Re: Conversion from xsl to xsl:fo

You wrote:

> There are (at least) two ways to get from 
> "(1): a stylesheet producing X" and "(2): a styleheet converting X to Y"
> to "(3): a stylesheet producing Y"
> 
> plan a)
> write a stylesheet that takes (1) as input and modifies all the
> templates so that where they use constructions from the language X
> the result is a template using constructions from language Y.

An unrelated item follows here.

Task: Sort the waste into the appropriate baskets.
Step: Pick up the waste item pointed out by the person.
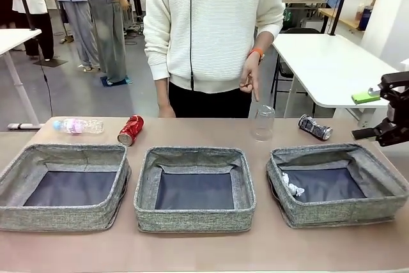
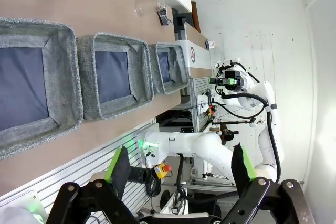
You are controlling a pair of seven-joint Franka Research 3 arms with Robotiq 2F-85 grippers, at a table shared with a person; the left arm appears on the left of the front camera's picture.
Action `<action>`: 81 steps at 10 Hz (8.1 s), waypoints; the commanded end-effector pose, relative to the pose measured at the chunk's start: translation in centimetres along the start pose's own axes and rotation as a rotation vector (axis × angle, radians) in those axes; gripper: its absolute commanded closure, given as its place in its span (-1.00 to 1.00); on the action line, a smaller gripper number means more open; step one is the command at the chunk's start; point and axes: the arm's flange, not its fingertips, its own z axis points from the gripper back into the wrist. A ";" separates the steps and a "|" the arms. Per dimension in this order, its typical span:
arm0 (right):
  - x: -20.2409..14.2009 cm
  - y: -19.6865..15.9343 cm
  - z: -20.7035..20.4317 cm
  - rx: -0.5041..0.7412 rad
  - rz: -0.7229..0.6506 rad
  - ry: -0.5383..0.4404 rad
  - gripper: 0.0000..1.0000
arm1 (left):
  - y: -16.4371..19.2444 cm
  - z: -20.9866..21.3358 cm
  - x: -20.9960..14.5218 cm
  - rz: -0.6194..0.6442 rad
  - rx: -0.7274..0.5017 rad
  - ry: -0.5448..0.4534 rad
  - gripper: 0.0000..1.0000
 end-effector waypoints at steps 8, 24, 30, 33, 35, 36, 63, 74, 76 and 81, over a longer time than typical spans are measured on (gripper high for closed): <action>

IIRC what stopped me doing this was this particular case: Suppose the
input DTD of (1) has elements <foo> and <bar> that are like xhtml's ul
and li (a <foo> contains <bar>s and a <bar> can contain <foo>s)

(1) has

<xsl:template match="foo"><ul><xsl:apply-templates/></ul></xsl:template>
<xsl:template match="bar"><li><xsl:apply-templates/></li></xsl:template>

(2) converts XHTML to FO

<template match="ul">
  <fo:list-block><apply-templates/></fo:list-block>
</template>

<template match="li">
  <fo:list-item>
    <fo:list-item-label>
      <choose>
        <when test="count(ancestor::ul)=1">-</when>
        <when test="count(ancestor::ul)=2">*</when>
      </choose>
    </fo:list-item-label>
    <fo:list-item-body><apply-templates/></fo:list-item-body>
  </fo:list-item>
</template>

How do I rewrite template 2 of (1) if I don't know that <bar>s can
descend from <foo>s. When I rewrite <li> I guess I can go look for all
the templates that produce <ul> in (1), find out that it is produced
by <foo> and write a <choose> appropriately, but I don't think you can
infer it on more complex cases (where <li> are produced in more than
one template).

> plan b)
> is to use a xx:node-set extension and just write stylesheet (3) like so:

Ah yes. I was young at the time and thought I could do without
extensions.  This is equivalent to running (1) and (2) sequentially,
which is what I did.

Max.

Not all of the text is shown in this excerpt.